We are an office of full-time Family Law Mediators. We provide Divorce Mediation and Premarital Mediation in all San Francisco Bay Area counties. Mediation allows you to work together to stay out of court and make your own decisions about your children and your finances. Mediation benefits families with complex estates as well as simple estates where cost-savings is a reason to mediate. But the most important reason to mediate is a common goal of reaching an agreement you both feel is fair.
Tuesday, November 28, 2006
How Do I Start the Mediation Process?
First, you and the other party should try to discuss mediation as an option to resolving your dispute without a lawsuit, or to avoid an upcoming hearing or trial date if a lawsuit is already underway.

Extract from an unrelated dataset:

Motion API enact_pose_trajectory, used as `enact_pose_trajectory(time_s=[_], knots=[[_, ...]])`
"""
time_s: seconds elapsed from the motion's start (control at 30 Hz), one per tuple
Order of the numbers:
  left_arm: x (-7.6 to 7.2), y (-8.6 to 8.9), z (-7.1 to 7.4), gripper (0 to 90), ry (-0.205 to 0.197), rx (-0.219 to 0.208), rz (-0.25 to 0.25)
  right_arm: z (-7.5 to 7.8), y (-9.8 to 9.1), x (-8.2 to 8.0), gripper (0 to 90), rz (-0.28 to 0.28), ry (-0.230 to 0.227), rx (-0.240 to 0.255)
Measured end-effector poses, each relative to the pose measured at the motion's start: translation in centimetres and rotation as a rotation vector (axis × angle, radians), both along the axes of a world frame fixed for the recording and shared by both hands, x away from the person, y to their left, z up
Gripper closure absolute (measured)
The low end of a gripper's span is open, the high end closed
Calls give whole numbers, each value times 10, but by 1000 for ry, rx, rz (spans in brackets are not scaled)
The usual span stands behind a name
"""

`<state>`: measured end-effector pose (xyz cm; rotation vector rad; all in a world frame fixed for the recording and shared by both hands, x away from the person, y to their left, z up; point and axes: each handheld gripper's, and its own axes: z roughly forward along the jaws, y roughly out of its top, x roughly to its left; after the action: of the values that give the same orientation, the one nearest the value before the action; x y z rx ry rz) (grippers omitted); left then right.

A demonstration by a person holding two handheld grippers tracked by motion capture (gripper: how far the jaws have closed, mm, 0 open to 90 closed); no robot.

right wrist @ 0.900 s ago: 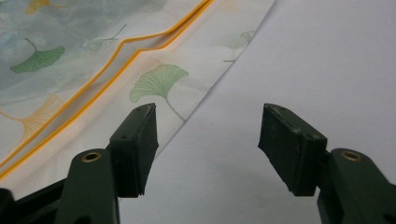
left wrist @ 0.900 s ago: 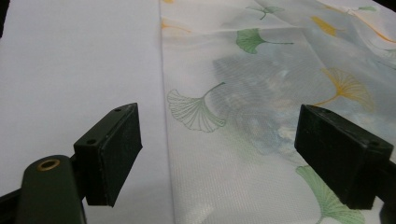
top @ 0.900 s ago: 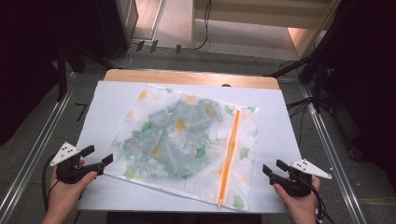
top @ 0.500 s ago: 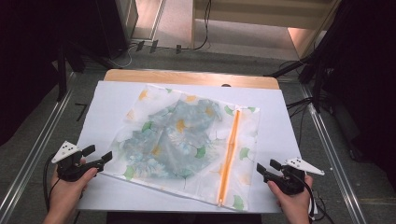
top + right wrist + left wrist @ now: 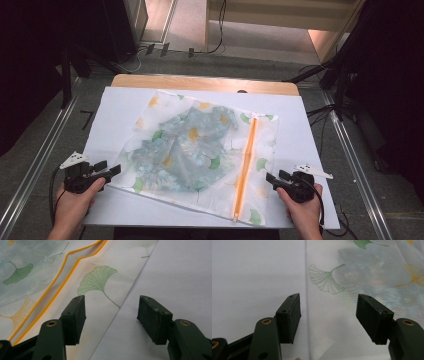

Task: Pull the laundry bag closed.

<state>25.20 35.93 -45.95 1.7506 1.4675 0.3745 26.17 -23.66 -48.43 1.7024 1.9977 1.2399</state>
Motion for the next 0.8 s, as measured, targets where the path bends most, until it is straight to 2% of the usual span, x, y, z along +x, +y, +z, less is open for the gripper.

Second, one or both parties can contact the potential mediator to schedule a date and time for mediation.
Third, if one party is hesitant about mediation, the mediator can call the uncertain party (or the uncertain party can call the mediator) to discuss mediation as an alternative to litigation and to discuss the process as well as the mediator's neutral role in the process.
Fourth, if it is a civil matter (non-criminal and non-family law dispute) the parties prepare mediation briefs providing all relevant facts of the dispute as well as the legal issues being disputed. (See prior post on mediation briefs)
Fifth, show up at the mediation location on time, keep a level head, treat everyone respectfully, work collaboratively with the help of the mediator to find the solutions needed and memorialize the solutions into a written and signed Settlement Agreement.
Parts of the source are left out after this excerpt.